Task to complete: Provide the number of lines below containing the word "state", without any other words.
################
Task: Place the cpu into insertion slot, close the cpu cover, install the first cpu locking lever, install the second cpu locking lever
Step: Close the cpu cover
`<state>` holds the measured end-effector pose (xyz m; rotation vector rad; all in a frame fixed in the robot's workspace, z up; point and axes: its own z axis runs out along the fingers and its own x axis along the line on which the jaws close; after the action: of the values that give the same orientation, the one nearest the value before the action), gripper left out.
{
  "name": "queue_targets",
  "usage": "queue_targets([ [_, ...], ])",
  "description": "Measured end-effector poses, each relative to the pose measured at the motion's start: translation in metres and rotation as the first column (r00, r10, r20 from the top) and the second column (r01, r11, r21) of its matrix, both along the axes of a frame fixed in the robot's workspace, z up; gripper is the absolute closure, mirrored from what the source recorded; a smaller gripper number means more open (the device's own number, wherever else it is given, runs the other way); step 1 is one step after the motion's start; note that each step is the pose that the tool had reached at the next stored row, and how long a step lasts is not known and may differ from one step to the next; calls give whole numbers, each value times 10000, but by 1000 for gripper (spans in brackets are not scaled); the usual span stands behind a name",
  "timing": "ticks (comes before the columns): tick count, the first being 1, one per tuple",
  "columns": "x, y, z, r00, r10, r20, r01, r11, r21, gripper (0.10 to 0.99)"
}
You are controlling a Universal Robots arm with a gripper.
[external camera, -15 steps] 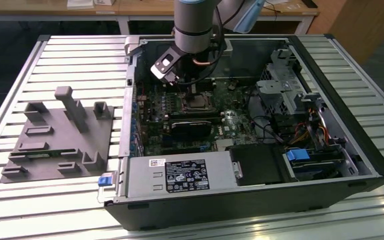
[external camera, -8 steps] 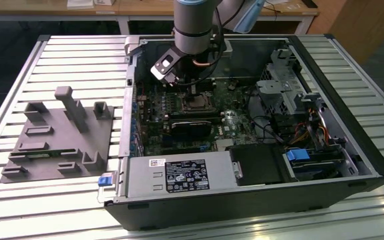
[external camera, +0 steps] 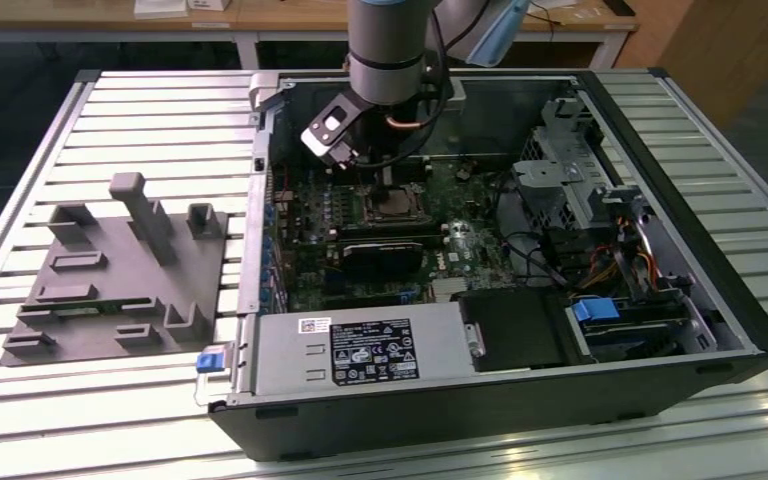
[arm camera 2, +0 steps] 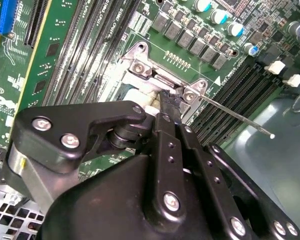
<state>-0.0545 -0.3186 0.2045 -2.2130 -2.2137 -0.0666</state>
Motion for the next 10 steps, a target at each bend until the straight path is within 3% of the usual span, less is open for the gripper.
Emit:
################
Task answer: 2